Weight Loss Myth #1: You can’t eat after 8pm
This weight loss myth is so common that I’ve actually written an entire article about it! You can find it here: Can I Eat after 8pm?
The general run down though is that you can absolutely eat after 8pm if you’re feeling physically hungry. In fact, I almost always eat after 8pm as I am almost never home from work until about that time.
Focus more on eating when you feel physically hungry and stopping when you feel satisfied. If you are eating late at night and there isn’t a whole lot of time before you need to go to bed, sometimes something light might be advantageous so you have an easier time going to sleep but try to avoid letting the clock dictate when you eat.
If you are physically hungry, you should have something to eat. Simple as that.
Weight Loss Myth #2: Weight loss is a linear, predictable process
A lot of the advertising for weight loss programs out there would love to have you believe that the process is linear and predictable. If you follow this program you will lose 2kg per week type stuff.
These claims don’t take so many factors into account, it’s really a little bit crazy. They are basing this purely on simple maths of calories in and calories out but forget about all the factors that make you, you! All bodies work differently based on a unique set of circumstances – your current weight, your height, your age, metabolic rate, hormone balance, chronic or acute illnesses, past illnesses – just to name a few.
Weight loss is almost never a linear process. There will be ups and downs and your body will react differently to your best friend or your mum. Some weeks might go ‘to plan’ and other weeks will not.
Instead of getting upset if things aren’t following how you predicted, focus on taking steps toward your health and fitness goals that fit in with what you can manage and what feels right for you. Consistent steps toward your goals will get you there in the end, it doesn’t have to be a straight line from A to B.
Weight Loss Myth #3: Skipping meals is helpful
This is a really common weight loss myth as well. It’s so easy to be tempted by the idea that skipping meals will save calories and you will lose weight faster. I guess you might, for a little while, but it’s far from sustainable.
If you do this often, you’ll eventually get hungry and one of two things are likely to happen:
- you’ll resist the urge and ultimately your body will likely start to try to hold onto your body fat to use for energy because not enough is going in on a regular basis
- you’ll give in and overeat later in the day. Because you’re so hungry you’re more likely to make choice based on immediate gratification which may not always be the foods that will most satisfy you
There is no need for you to spend half the day feeling hungry when you are trying to lose weight. Like out earlier point, focus on eating when you feel physically hungry and stopping once you reach a point of satisfaction.
Weight Loss Myth #4: You should cut out particular food groups
This is another weight loss myth that I have written an article about, specifically about whether you need to cut out carbohydrates. You can find it here: Should I Cut out Carbs?
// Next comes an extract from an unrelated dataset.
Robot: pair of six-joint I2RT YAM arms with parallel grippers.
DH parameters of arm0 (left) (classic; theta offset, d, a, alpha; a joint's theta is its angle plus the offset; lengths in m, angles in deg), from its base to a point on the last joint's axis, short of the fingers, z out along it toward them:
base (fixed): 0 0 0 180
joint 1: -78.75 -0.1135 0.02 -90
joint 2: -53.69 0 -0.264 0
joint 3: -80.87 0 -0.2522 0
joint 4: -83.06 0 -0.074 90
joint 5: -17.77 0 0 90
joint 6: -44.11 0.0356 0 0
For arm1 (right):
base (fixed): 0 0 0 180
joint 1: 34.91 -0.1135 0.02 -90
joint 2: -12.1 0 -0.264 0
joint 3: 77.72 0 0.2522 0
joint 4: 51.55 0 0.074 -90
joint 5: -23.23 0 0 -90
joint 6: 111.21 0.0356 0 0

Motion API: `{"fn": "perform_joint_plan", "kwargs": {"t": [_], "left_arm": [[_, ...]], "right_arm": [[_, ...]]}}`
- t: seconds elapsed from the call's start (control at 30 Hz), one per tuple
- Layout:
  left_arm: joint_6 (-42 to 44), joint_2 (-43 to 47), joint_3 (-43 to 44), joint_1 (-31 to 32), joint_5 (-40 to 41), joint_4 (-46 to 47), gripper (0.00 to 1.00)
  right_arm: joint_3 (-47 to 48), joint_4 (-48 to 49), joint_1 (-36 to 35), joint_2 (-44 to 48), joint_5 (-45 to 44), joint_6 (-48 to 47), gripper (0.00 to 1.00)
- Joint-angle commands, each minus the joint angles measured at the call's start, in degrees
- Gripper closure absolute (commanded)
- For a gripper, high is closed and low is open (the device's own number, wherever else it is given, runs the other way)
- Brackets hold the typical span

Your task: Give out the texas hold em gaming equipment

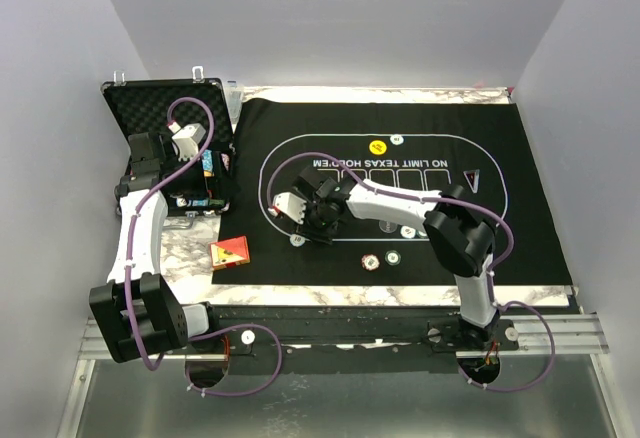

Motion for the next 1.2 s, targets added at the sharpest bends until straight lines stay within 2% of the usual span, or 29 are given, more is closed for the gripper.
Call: {"fn": "perform_joint_plan", "kwargs": {"t": [0.0, 0.33, 0.4, 0.47, 0.53, 0.77, 1.03, 1.17], "left_arm": [[-0.2, 0.1, 1.4, -0.6, -1.8, -0.7, 0.01], [0.0, -0.7, 1.7, -0.6, -1.9, -0.7, 0.01], [0.0, -0.6, 1.7, -0.6, -1.9, -0.7, 0.01], [0.1, -0.5, 1.6, -0.6, -1.9, -0.6, 0.01], [0.1, -0.6, 1.5, -0.6, -1.8, -0.7, 0.01], [0.2, 0.0, 1.3, -0.7, -1.4, -0.6, 0.01], [0.1, 0.4, 0.8, -0.7, -1.5, -0.7, 0.01], [-0.2, 0.1, 1.1, -0.6, -2.2, -0.6, 0.01]], "right_arm": [[2.6, 1.0, -0.4, -1.7, -1.4, 0.7, 0.62], [3.5, 1.4, -1.2, -3.9, -1.5, 0.7, 0.6], [3.8, 0.8, -1.2, -4.2, -1.6, 0.7, 0.54], [4.0, 0.6, -1.2, -3.6, -1.5, 0.9, 0.42], [4.0, 0.2, -1.2, -2.0, -1.7, 1.4, 0.36], [1.7, -3.9, 2.2, 7.9, 0.8, 2.2, 0.33], [-14.4, -8.8, 10.3, 21.9, -2.6, 1.2, 0.33], [-23.3, -9.3, 12.5, 28.7, -7.1, 1.1, 0.33]]}}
Unless you have an allergy or intolerance to a particular food, there is no reason why you need to exclude it from your diet. Even in the case of intolerances, it’s unlikely to be an entire food group that needs to be restricted. All foods should be allowed in moderation with a balanced diet. All food groups most certainly have their place.
Instead of labelling foods as ‘good’ or ‘bad’, try to work with language like everyday and sometimes foods. Eating lollies, for example, every day probably isn’t going to be ideal but there is no reason why you can’t have lollies sometimes. Work toward removing the guilt and emotion associated with eating particular foods or food groups by changing the language you use.
Weight Loss Myth #5: Quick weight loss is best
This is another one that bugs the hell out of me, to be honest. It’s always been my thought that a more gradual approach to weight loss is ideal, from a psychological perspective if for no other reason.
Taking a more gradual approach places less pressure on you to just push through if you’re struggling and forces more focus than I think is desirable on the number on the scales. It also allows you to adjust both physically and psychologically to the changes in your body size and shape along the way.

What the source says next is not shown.